= SUPPLIED INFORMATION =
BEGIN

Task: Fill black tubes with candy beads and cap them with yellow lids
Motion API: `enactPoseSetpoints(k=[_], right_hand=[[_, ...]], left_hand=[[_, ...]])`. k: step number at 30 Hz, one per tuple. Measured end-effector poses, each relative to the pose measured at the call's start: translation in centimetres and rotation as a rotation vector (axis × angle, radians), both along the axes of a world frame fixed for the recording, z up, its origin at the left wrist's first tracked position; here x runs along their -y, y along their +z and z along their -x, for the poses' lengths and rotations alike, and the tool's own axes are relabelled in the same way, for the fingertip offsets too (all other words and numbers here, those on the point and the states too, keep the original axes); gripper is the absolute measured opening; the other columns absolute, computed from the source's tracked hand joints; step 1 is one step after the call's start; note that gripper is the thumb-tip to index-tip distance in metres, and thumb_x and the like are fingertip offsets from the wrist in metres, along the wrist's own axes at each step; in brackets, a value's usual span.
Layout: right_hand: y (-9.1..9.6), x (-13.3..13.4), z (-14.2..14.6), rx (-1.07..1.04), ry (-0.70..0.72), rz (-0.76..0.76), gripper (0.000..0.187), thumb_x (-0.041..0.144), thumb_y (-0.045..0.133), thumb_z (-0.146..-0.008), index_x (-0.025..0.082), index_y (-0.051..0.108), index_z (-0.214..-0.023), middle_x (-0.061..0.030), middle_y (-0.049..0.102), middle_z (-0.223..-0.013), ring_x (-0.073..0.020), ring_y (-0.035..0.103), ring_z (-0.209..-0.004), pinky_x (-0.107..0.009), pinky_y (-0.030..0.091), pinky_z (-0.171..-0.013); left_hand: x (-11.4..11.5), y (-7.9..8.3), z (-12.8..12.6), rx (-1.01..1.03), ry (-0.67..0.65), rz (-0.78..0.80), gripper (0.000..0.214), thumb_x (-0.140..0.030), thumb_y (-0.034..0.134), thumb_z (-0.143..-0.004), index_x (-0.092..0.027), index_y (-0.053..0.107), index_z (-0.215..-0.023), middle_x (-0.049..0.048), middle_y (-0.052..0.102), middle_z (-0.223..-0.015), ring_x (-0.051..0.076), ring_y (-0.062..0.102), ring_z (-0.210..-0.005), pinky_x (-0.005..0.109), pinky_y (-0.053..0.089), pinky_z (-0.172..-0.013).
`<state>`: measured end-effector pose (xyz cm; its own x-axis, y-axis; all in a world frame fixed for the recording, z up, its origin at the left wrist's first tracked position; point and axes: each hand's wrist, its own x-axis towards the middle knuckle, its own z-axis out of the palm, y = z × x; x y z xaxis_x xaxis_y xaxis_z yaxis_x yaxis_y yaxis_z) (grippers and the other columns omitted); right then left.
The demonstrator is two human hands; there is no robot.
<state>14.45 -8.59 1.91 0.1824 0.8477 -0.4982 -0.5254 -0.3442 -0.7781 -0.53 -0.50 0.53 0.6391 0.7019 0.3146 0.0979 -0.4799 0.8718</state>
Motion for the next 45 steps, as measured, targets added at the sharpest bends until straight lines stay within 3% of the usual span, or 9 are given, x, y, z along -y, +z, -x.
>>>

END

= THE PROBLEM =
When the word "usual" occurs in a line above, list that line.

= EXERCISE RESULT =
Motion API: `enactPoseSetpoints(k=[_], right_hand=[[_, ...]], left_hand=[[_, ...]])`. k: step number at 30 Hz, one per tuple. Measured end-effector poses, each relative to the pose measured at the call's start: translation in centimetres and rotation as a rotation vector (axis × angle, radians), both along the axes of a world frame fixed for the recording, z up, its origin at the left wrist's first tracked position; here x runs along their -y, y along their +z and z along their -x, for the poses' lengths and rotations alike, and the tool's own axes are relabelled in the same way, for the fingertip offsets too (all other words and numbers here, those on the point and the states too, keep the original axes); gripper is the absolute measured opening; the other columns absolute, computed from the source's tracked hand joints; step 1 is one step after the call's start; note that gripper is the thumb-tip to index-tip distance in metres, and thumb_x and the like are fingertip offsets from the wrist in metres, along the wrist's own axes at each step; in brackets, a value's usual span.
Motion for the next 45 steps, as measured, targets added at the sharpest bends until straight lines stay within 3% of the usual span, or 9 are given, x, y, z along -y, +z, -x.

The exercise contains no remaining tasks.